Netflix opensourced the front end part of Vizceral, using which we created an internal tool called Phobos. It uses Vizceral, and yet it is quite different in many ways. First of all, we are not interested in traffic data, we are interested in how connections between microservices relate to specific business processes like login or purchase. If something goes wrong with a service A, the questions we’re interested in are: which other services might have degraded performance? And which business processes may be affected by it?

Phobos area view

Instead of datacentres or availability zones, the main view of Phobos shows business areas. Each area contains microservices related to a specific business process. For example, one area could contain all microservices that handle user data, another one could contain all services that handle listings, and so on. You can zoom into an area to see individual services within this area and their connections. Services that belong to the area are shown in green, other areas are shown in blue. Phobos is integrated with our monitoring stack, so alerts are shown in red. For each service there is a summary panel where you have a list of hosts, incoming and outgoing connections, links to dashboards, PagerDuty, deploy info and other integrations. You can drill even further into an individual service to see individual instances of this service, their alerts and connections.
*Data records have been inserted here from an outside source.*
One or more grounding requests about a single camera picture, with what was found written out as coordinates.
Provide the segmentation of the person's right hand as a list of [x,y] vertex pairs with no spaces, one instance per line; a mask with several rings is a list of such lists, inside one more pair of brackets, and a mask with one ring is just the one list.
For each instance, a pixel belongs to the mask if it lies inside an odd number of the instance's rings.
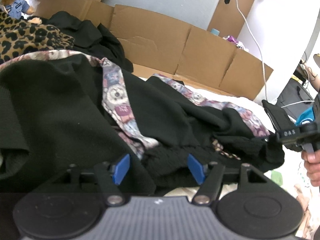
[[320,151],[313,153],[302,151],[301,158],[304,160],[304,167],[307,170],[307,176],[311,185],[319,187],[320,185]]

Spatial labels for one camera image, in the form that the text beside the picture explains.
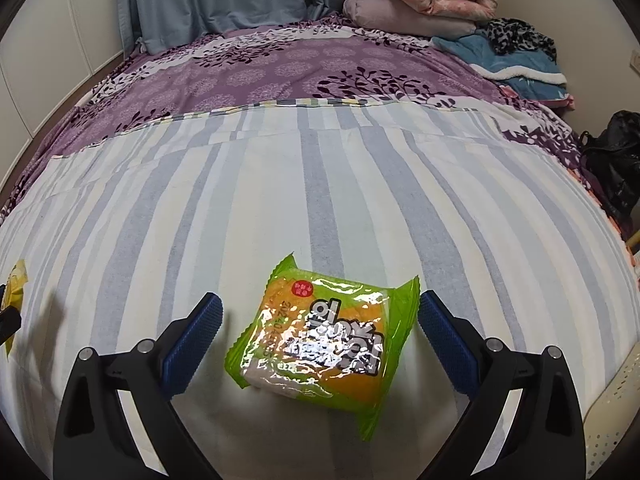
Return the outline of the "yellow bibizan snack packet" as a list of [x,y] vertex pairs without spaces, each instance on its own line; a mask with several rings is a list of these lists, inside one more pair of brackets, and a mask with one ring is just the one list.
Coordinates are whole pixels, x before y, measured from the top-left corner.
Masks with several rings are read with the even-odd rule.
[[[22,293],[22,307],[24,302],[24,287],[28,283],[28,274],[26,270],[25,260],[21,259],[15,263],[8,278],[6,279],[6,299],[14,299],[18,292]],[[11,353],[13,348],[15,335],[2,346],[6,349],[6,356]]]

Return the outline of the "cream plastic laundry basket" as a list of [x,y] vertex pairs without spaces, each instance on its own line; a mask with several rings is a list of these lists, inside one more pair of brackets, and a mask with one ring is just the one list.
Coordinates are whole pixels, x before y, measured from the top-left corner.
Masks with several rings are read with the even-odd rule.
[[639,413],[639,344],[591,405],[584,422],[587,479],[596,478],[612,463],[612,455]]

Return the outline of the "striped white blue cloth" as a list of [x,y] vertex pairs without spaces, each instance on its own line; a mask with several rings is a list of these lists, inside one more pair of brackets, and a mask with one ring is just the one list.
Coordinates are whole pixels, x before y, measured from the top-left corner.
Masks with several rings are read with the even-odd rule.
[[639,337],[639,287],[612,222],[533,141],[537,123],[472,99],[259,105],[176,117],[51,159],[1,228],[24,261],[23,324],[1,409],[44,471],[77,352],[131,349],[206,292],[224,324],[174,404],[227,479],[413,479],[462,410],[414,330],[380,424],[240,388],[222,361],[286,256],[396,287],[420,278],[485,336],[567,359],[582,408]]

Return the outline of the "wooden yellow shelf unit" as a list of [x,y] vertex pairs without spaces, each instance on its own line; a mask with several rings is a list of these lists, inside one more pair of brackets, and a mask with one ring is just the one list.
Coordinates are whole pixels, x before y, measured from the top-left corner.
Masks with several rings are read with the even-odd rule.
[[632,237],[629,237],[628,240],[626,240],[626,246],[633,254],[635,254],[636,252],[638,252],[639,245],[640,245],[640,231],[637,231],[634,233]]

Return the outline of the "green orange cracker pack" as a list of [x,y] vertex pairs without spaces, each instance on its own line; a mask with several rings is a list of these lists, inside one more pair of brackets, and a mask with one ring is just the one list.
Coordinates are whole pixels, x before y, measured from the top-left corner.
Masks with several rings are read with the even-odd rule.
[[241,388],[352,413],[358,436],[370,440],[419,302],[418,278],[380,287],[304,270],[286,256],[224,369]]

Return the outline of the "black bag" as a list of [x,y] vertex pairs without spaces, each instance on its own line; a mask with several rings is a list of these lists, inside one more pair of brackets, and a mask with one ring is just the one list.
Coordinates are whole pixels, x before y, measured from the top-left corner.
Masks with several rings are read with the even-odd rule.
[[579,137],[580,170],[612,216],[629,218],[639,200],[639,114],[616,112],[600,136]]

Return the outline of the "white wardrobe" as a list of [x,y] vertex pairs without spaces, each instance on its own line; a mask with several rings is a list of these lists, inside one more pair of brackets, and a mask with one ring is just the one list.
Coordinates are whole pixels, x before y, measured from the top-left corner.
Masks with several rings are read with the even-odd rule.
[[25,0],[1,38],[1,182],[47,121],[122,56],[116,0]]

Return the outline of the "blue and patterned clothes pile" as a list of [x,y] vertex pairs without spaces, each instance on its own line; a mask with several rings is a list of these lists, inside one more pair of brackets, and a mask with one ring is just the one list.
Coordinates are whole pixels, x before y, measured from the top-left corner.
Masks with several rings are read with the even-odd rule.
[[431,44],[520,98],[552,110],[574,107],[554,40],[522,20],[495,18],[472,35],[455,40],[435,37]]

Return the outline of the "purple floral bedsheet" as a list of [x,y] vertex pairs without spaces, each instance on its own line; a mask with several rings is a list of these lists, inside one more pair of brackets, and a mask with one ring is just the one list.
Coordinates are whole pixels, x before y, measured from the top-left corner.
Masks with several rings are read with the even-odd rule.
[[357,27],[337,15],[316,22],[205,35],[150,55],[134,48],[38,143],[9,192],[7,217],[49,160],[70,155],[150,120],[266,101],[409,98],[450,107],[454,99],[500,103],[538,124],[511,134],[579,172],[577,133],[547,103],[526,98],[505,81],[480,76],[461,58],[408,35]]

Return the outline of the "beige wall socket plate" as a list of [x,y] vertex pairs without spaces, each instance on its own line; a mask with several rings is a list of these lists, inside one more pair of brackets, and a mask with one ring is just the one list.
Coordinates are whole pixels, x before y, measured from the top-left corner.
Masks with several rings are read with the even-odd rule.
[[637,74],[640,74],[640,52],[638,50],[631,52],[630,66]]
Phobos has the ability to travel back in time, so you can see what the state of the system was yesterday during an outage, which is especially useful during root cause analysis and postmortems.

To create a map of connections between services we use a combination of two sources. Firstly, we use trace IDs from Zipkin protocol. Secondly, we collect information about individual TCP connections from netstat. While the original Vizceral operates on data about the volume of requests, in Phobos we use data about the number of TCP connections established between hosts.

Phobos service view

The frontend part of Vizceral, which is opesourced by Netflix, is written in WebGL with three.js library; and on top of Vizceral we use a Vizceral-React wrapper. The backend consists of three logical parts. First, there are host-runners — daemons that collect information about TCP connections between services and send this data via Apache Kafka to our Hadoop cluster. Second, there are Spark jobs that analyse connection data and store it in Cassandra database. And finally there is the Phobos backend itself, which is written in Python using Django Rest Framework. Phobos backend crunches the data from Cassandra and exposes it in JSON format via API endpoint in the form that Vizceral understands.

Phobos became an invaluable tool that gives us an interface to a very complex system, enabling us to develop an intuition about its state and health.